I had a recent consulting engagement where a query had unpredictable performance on an isolated test environment.  I had two initial questions:

- What were the wait stats associated with the unpredictable query?

- What did the query execution plan look like in the “good” versus “bad” condition?

To address the query wait stats question, I set up an Extended Events session to track the query’s accumulated wait stats for each execution.  The performance issue would only happen a couple of times today, so I scheduled a job to loop the execution – without disconnecting, and keeping the session ID being referenced in the Extended Events session.  I set up a separate table to track each test run (begin/end time).  This way the long periods could be associated back to the Extended Events session.

We caught a few instances of the long running query, and the associated wait stats were primarily related to PAGEIOLATCH_SH.  That opened up other considerations which I don’t cover in this post, but I was still interested in seeing the execution plan for the long-running time periods versus the “steady” state.
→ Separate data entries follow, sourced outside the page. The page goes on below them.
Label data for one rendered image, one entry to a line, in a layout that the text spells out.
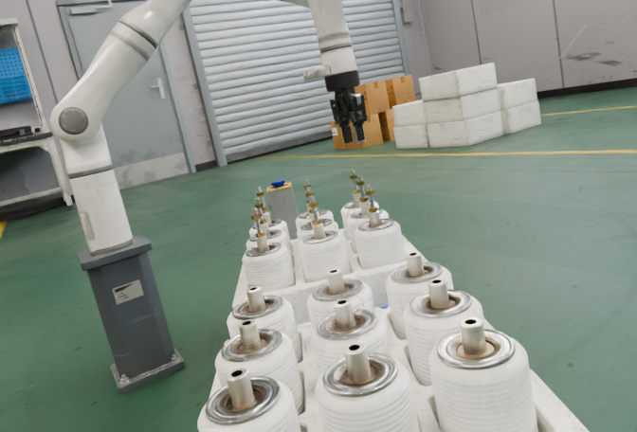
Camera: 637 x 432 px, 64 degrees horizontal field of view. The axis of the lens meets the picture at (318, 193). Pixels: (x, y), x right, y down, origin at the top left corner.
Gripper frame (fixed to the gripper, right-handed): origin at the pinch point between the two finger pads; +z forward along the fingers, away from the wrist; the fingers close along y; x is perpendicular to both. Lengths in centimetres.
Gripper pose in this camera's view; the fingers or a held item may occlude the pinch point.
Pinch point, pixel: (353, 136)
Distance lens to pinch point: 114.3
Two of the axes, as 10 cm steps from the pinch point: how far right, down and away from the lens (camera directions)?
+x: -9.2, 2.5, -3.0
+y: -3.4, -1.0, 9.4
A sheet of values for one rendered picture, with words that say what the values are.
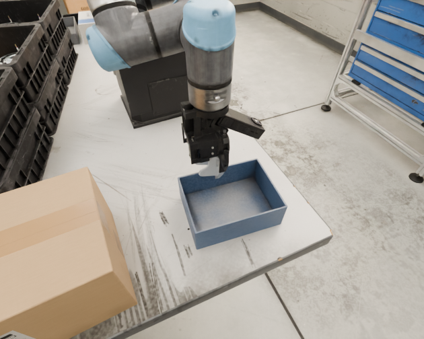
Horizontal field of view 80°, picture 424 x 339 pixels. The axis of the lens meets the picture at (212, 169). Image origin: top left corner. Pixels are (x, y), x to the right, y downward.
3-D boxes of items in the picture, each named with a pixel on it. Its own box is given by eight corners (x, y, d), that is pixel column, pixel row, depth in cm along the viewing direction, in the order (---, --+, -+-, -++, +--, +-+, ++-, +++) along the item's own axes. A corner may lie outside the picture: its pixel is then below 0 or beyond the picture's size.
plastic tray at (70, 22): (38, 31, 138) (33, 20, 134) (77, 25, 143) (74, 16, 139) (35, 50, 121) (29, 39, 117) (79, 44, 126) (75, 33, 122)
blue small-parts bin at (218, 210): (254, 176, 67) (257, 157, 62) (281, 224, 58) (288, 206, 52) (180, 195, 63) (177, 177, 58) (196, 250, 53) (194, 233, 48)
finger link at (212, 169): (197, 181, 61) (195, 153, 54) (221, 176, 62) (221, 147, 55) (200, 192, 59) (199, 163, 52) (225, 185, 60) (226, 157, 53)
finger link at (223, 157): (213, 163, 58) (213, 133, 52) (221, 161, 59) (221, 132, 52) (220, 177, 55) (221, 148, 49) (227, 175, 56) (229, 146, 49)
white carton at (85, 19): (110, 41, 128) (104, 21, 121) (85, 44, 125) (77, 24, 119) (108, 27, 141) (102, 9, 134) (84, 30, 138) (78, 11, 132)
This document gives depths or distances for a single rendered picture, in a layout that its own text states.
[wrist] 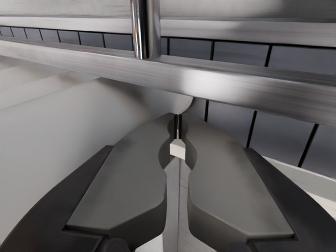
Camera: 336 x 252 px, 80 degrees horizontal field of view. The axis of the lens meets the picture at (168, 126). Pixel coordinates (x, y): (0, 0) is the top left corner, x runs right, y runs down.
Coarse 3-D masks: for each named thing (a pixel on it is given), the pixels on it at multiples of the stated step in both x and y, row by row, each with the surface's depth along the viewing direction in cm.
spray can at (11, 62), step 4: (0, 56) 19; (4, 56) 19; (0, 60) 19; (4, 60) 19; (8, 60) 19; (12, 60) 19; (16, 60) 19; (20, 60) 20; (24, 60) 20; (0, 64) 18; (4, 64) 19; (8, 64) 19; (12, 64) 19; (16, 64) 19; (20, 64) 20; (0, 68) 18
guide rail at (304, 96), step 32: (64, 64) 12; (96, 64) 10; (128, 64) 9; (160, 64) 8; (192, 64) 8; (224, 64) 8; (192, 96) 8; (224, 96) 7; (256, 96) 7; (288, 96) 6; (320, 96) 6
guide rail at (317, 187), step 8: (176, 144) 16; (184, 144) 16; (176, 152) 16; (184, 152) 16; (280, 168) 14; (288, 168) 14; (288, 176) 13; (296, 176) 13; (304, 176) 13; (312, 176) 13; (304, 184) 12; (312, 184) 12; (320, 184) 12; (328, 184) 12; (312, 192) 12; (320, 192) 12; (328, 192) 12; (320, 200) 12; (328, 200) 11; (328, 208) 12
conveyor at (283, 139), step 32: (0, 32) 31; (32, 32) 26; (64, 32) 23; (96, 32) 21; (256, 64) 14; (288, 64) 13; (320, 64) 12; (224, 128) 17; (256, 128) 16; (288, 128) 14; (320, 128) 13; (288, 160) 15; (320, 160) 14
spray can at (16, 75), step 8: (24, 64) 17; (32, 64) 17; (40, 64) 18; (0, 72) 15; (8, 72) 16; (16, 72) 16; (24, 72) 16; (32, 72) 17; (40, 72) 17; (48, 72) 17; (56, 72) 18; (64, 72) 18; (0, 80) 15; (8, 80) 15; (16, 80) 15; (24, 80) 16; (32, 80) 16; (0, 88) 15
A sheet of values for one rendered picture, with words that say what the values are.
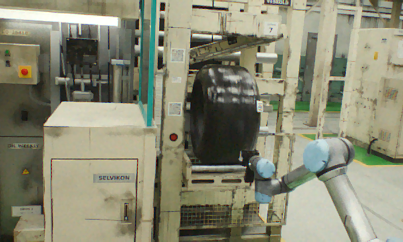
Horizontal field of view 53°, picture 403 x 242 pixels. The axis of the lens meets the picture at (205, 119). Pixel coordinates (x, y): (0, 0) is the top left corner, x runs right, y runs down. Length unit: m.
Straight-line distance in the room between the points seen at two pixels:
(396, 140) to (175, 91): 4.82
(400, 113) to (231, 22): 4.39
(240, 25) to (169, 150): 0.88
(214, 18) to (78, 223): 1.45
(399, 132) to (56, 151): 5.62
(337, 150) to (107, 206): 0.87
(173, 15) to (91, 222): 1.14
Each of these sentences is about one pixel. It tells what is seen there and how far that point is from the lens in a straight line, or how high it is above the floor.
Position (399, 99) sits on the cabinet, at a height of 0.96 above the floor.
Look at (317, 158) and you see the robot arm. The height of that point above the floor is 1.21.
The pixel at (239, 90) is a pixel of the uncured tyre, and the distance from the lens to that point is 2.12.
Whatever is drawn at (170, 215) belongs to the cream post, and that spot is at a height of 0.60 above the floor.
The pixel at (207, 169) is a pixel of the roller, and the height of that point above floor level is 0.90.
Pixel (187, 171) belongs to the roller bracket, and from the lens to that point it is 2.19.
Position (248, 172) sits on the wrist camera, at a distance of 1.95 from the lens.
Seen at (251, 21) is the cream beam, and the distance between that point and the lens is 2.55.
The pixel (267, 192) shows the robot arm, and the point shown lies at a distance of 1.81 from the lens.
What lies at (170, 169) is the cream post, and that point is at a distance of 2.29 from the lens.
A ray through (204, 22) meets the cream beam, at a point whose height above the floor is 1.70.
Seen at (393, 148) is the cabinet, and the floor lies 0.22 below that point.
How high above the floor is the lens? 1.59
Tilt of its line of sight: 11 degrees down
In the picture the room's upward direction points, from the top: 4 degrees clockwise
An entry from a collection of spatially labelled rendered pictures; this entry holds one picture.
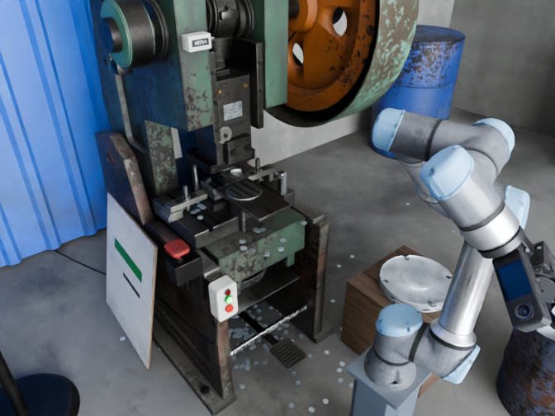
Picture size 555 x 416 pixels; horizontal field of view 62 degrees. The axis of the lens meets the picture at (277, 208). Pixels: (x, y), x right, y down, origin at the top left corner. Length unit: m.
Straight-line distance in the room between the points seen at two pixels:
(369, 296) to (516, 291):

For example, let’s say you have the following query:

EXEC sp_executesql    
    N'SELECT     p.ProductLine,
               SUM(f.SalesAmount) TotalSalesAmount
    FROM [dbo].[FactInternetSales] f
    INNER JOIN [dbo].[DimProduct] p ON
         f.ProductKey = p.ProductKey
    GROUP BY p.ProductLine
    ORDER BY p.ProductLine';
GO

This particular query leverages parallelism and a columnstore index in my database.  I can search for the query hash and query plan hash as follows (after executing on my test system):

SELECT TOP 1 last_execution_time, query_hash, query_plan_hash, p.query_plan
FROM sys.dm_exec_query_stats AS qs
CROSS APPLY sys.dm_exec_sql_text (qs.plan_handle) AS t
CROSS APPLY sys.dm_exec_query_plan (qs.plan_handle) AS p
WHERE t.text LIKE '%SUM(f.SalesAmount)%'
ORDER BY last_execution_time DESC;
GO

I order it by last execution because I want the most recent execution version (and you have to be careful when grabbing the query_hash to make sure the text match in your WHERE clause isn’t capturing another query).  Obviously easier to do on an isolated test system – but not impossible in production if you pay attention to execution count statistics.  The following shows example results from the previous query:

snaghtml506cb63 thumb Capturing Transient Query Plan Changes

I was interested in the query_hash and also the query_plan – which for this example, is the parallel plan:

image thumb Capturing Transient Query Plan Changes

Now what if I re-execute my query – but with parallelism disabled at the server scope?  No query change – but now the plan must change since it can’t run in batch execution mode.  Will tracking it based on my query_hash still work? 

SELECT query_plan_hash, p.query_plan
FROM sys.dm_exec_query_stats AS qs
CROSS APPLY sys.dm_exec_query_plan (qs.plan_handle) AS p
WHERE qs.query_hash = 0x3759AECF09255926
GO

In this case, I haven’t changed my query, but the plan changed, and so my query_hash allowed me to see the new serial query plan:

image thumb Capturing Transient Query Plan Changes

image thumb Capturing Transient Query Plan Changes

In the particular consulting scenario I mentioned at the beginning of this post, I wrote the most recent query plan to a separate table for each test run so that when the long performance happened on the test environment, we could go back and compare the different plans based on the same query hash value.